[Supplied information]

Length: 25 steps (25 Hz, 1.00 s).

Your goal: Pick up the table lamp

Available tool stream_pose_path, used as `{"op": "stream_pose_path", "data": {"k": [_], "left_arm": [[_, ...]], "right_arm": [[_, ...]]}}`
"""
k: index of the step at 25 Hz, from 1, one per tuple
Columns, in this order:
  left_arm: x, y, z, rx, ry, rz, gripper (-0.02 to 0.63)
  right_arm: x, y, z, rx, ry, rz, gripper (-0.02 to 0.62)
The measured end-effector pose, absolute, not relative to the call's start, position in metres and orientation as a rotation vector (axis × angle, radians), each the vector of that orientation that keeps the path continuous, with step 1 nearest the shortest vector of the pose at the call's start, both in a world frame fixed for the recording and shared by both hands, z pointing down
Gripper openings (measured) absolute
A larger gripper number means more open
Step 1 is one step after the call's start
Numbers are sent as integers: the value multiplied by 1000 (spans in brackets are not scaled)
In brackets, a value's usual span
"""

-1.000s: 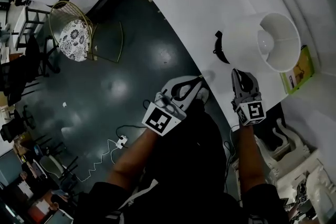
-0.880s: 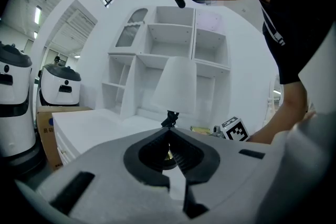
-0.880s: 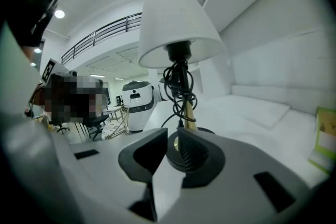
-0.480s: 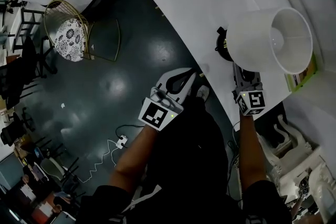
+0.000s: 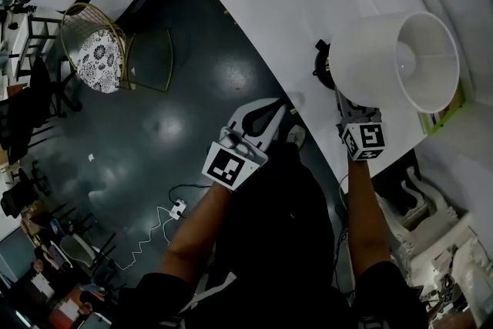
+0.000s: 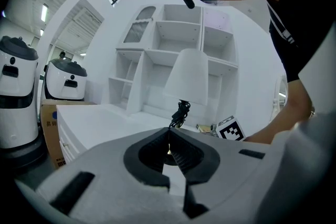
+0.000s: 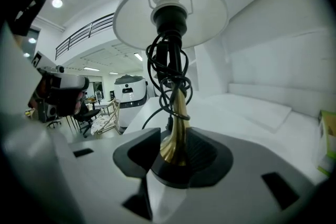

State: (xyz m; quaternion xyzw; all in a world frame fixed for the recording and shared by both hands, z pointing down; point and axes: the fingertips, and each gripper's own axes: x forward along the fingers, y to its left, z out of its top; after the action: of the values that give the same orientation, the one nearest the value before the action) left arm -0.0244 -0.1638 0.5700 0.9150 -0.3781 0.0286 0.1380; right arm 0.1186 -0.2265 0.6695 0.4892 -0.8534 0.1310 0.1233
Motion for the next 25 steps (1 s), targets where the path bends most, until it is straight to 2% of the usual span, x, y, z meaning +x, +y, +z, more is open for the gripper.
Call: {"op": "stream_pose_path", "data": {"k": [18, 25], "left_arm": [[-16, -164, 574, 2643, -1048, 103, 18], [-11, -167, 569, 2658, -1027, 111, 18]], "right_arm": [[110, -260, 673, 1453, -2460, 272, 147], [111, -265, 681, 1452, -2402, 336, 147]]}}
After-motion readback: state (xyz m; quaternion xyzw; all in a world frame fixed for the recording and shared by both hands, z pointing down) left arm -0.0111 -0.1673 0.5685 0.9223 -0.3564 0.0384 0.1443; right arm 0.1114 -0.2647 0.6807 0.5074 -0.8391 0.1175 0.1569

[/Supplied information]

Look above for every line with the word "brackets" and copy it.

◆ **Task response**
Numbers are sent as integers: the value multiplied by 1000 (spans in brackets are not scaled)
In brackets, a value's usual span

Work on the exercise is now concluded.